Source: http://www.cnet.com/news/ebay-hacked-requests-all-users-change-passwords/ && https://blog.ebay.com/ebay-inc-ask-ebay-users-change-passwords/


----------



## Conky (May 21, 2014)

I hope this doesn't impact PayPal... doesn't ebay own PayPal? 

I changed my password.


----------



## DomainBop (May 21, 2014)

Conky said:


> I hope this doesn't impact PayPal... doesn't ebay own PayPal?
> 
> I changed my password.


Both the eBay and PayPal web sites have had several XSS vulnerabilities in the past...a few of which went unnoticed or unpatched for lengthy periods of time.  Back in 2005-2006 there was a XSS vulnerability in eBay auction listing pages that eBay was notified about and didn't bother to patch for over 1 year http://www.kb.cert.org/vuls/id/808921).  The most recent XSS vulnerability on the PayPal site was just last year http://threatpost.com/paypal-site-vulnerable-to-xss-attack


----------



## Kakashi (May 22, 2014)

From what I've read, Paypal are not affected by this.
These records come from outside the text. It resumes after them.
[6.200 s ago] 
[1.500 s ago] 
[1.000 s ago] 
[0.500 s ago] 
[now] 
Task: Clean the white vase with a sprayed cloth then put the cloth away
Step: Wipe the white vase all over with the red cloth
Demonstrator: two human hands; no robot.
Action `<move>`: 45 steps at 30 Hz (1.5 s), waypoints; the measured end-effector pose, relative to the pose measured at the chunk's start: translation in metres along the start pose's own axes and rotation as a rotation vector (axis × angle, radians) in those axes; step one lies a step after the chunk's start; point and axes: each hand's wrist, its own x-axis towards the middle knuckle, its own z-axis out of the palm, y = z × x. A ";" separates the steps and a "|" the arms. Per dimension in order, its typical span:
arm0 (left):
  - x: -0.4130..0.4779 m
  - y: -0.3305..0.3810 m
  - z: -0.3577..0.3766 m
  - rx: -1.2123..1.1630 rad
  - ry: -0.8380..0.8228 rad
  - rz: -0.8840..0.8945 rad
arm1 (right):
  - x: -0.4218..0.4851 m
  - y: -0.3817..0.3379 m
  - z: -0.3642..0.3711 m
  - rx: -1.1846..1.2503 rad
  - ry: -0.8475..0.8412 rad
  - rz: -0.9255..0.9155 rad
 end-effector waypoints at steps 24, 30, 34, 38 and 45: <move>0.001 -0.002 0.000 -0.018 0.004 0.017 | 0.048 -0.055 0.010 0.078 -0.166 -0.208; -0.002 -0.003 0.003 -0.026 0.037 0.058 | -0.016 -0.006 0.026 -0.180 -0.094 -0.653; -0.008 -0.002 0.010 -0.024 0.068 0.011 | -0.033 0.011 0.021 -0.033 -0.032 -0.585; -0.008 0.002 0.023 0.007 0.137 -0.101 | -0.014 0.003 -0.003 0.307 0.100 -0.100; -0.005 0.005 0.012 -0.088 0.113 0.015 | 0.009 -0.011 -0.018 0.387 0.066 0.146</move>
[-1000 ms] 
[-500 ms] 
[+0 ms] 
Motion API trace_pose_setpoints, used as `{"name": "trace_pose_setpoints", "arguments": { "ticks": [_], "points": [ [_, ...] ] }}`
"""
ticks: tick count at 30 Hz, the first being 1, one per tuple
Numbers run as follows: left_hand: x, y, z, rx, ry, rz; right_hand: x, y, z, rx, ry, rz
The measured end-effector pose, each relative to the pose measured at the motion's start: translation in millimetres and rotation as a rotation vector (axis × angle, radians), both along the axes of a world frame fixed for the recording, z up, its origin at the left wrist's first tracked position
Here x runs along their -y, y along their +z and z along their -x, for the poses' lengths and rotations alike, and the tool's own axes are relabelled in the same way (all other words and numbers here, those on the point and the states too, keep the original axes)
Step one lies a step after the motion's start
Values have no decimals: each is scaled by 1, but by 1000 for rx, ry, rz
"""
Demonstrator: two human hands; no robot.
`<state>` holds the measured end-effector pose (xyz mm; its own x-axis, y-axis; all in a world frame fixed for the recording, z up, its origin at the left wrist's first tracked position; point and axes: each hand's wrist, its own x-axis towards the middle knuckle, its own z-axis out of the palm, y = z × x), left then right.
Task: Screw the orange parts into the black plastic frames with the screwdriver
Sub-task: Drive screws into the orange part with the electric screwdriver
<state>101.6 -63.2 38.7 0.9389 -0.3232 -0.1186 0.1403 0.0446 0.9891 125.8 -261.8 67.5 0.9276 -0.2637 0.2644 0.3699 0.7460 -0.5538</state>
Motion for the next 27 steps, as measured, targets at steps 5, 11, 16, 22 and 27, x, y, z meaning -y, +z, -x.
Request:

Different systems altogether.


----------



## Damian (May 22, 2014)

As an Ebay user, I am disappointed that I wasn't notified by email.


----------



## switsys (May 22, 2014)

Damian said:


> As an Ebay user, I am disappointed that I wasn't notified by email.


+1


----------



## Navyn (May 23, 2014)

Do not have any account on ebay.


----------



## drmike (May 23, 2014)

Seems like Ebay can't handle the mass of password changes either... Media reports about systems going down at Ebay due to such.


----------



## MannDude (May 23, 2014)

Damian said:


> As an Ebay user, I am disappointed that I wasn't notified by email.


Ditto. I found out on Twitter... 

Then when I did want to change my password, I had to scratch my head and rub my chin, trying to figure that out. Wasn't as straight forward as you'd imagine, but after a couple minutes had it done.


----------



## Artie (May 23, 2014)

I've changed my password earlier today. Been meaning to get it into LastPass anyways.


----------



## jvkz (May 24, 2014)

Thanks for pointing will change right now...


----------



## HBAndrei (May 24, 2014)

Damian said:


> As an Ebay user, I am disappointed that I wasn't notified by email.


This is very unprofessional for them, but I've changed my pass, so it should all be good.


----------



## HBAndrei (May 26, 2014)

Update:

Just got an email from ebay asking me to change my password cause of the attack they suffered, 5 days delay, but I guess later is still better than never.


----------



## markjcc (May 29, 2014)

I logged into eBay today to check my listings, and it was complaining about changing passwords. At first I was like Nawh.. Don't need to....

Now that I have seen this thread, I changed it


----------



## KuJoe (May 29, 2014)

I got an e-mail yesterday from eBay also. I didn't even remember I had an eBay account so I kept ignoring these kinds of threads until I got the e-mail. Good job eBay for being on top of things.


----------